-- TASK DESCRIPTION --
Read the lines below, and copy any that contain the string "white".

-- MATERIAL PROVIDED --
____

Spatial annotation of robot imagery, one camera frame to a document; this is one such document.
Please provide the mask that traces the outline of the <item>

____

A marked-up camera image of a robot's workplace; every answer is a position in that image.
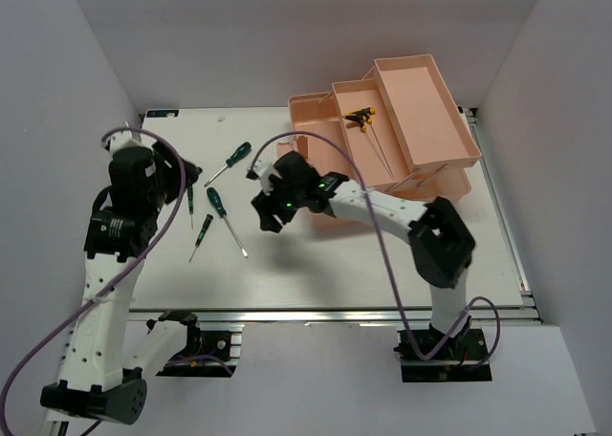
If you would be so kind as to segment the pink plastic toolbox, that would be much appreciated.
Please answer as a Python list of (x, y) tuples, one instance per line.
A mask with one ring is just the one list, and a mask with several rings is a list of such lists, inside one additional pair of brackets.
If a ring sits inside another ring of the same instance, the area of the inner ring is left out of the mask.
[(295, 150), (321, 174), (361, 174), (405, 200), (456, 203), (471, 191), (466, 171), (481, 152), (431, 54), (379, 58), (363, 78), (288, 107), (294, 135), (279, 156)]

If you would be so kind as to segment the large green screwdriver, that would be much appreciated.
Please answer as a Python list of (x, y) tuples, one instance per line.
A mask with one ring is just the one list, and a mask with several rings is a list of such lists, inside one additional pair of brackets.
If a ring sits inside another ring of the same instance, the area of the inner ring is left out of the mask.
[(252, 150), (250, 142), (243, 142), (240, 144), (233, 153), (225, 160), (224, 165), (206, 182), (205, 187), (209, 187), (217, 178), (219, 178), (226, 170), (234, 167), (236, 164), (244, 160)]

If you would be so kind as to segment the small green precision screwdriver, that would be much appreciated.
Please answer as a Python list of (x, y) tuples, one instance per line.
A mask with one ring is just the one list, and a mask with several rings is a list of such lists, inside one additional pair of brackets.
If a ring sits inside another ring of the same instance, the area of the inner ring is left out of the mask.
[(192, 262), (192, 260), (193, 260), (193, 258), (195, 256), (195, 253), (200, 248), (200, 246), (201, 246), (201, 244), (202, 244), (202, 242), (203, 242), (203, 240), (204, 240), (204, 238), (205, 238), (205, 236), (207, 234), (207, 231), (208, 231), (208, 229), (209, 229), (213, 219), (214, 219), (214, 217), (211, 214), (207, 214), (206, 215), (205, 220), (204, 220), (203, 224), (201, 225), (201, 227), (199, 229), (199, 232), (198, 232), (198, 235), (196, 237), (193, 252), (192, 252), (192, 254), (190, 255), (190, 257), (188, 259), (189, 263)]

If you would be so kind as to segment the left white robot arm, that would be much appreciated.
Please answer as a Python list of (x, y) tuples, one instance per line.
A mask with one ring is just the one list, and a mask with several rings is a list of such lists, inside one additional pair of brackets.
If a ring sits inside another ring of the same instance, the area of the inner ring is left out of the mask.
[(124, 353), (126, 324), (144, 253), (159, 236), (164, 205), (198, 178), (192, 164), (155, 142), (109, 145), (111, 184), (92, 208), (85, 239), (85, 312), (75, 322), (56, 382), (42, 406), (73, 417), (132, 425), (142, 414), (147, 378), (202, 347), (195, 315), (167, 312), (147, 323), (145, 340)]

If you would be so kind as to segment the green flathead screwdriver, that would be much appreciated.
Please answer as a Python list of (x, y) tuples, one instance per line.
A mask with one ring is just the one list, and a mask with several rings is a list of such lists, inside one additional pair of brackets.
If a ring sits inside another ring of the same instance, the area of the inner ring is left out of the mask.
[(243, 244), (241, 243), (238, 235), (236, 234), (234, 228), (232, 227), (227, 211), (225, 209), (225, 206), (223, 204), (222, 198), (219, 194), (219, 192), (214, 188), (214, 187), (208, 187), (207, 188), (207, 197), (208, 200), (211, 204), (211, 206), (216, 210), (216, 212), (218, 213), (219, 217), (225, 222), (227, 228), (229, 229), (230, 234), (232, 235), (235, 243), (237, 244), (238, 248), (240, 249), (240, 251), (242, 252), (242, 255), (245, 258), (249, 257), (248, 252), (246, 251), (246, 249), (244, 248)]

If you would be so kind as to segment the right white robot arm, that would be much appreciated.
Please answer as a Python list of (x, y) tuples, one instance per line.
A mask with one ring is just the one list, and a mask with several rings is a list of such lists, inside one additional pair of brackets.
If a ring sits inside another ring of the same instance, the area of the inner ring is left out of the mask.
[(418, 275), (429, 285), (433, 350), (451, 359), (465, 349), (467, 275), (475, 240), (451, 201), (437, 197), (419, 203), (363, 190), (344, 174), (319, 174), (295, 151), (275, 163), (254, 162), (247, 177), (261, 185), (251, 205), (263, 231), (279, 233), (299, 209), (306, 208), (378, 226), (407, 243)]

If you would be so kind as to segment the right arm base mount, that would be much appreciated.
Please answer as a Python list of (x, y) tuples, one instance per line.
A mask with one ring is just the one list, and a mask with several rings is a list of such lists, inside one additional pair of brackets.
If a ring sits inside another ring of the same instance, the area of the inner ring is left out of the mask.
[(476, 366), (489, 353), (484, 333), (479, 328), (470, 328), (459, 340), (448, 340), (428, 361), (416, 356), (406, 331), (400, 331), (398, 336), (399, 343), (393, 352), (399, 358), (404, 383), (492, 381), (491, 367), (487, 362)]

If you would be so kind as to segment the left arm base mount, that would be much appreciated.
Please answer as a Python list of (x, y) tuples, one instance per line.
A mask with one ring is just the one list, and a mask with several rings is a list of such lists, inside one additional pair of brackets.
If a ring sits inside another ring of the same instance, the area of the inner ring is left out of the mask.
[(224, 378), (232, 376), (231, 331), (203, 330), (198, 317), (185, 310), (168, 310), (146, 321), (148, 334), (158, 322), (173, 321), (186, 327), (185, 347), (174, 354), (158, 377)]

____

-- RESPONSE FOR THIS EXERCISE --
If you would be so kind as to segment the left white robot arm, that would be much appreciated.
If you would be so kind as to segment the right white robot arm, that would be much appreciated.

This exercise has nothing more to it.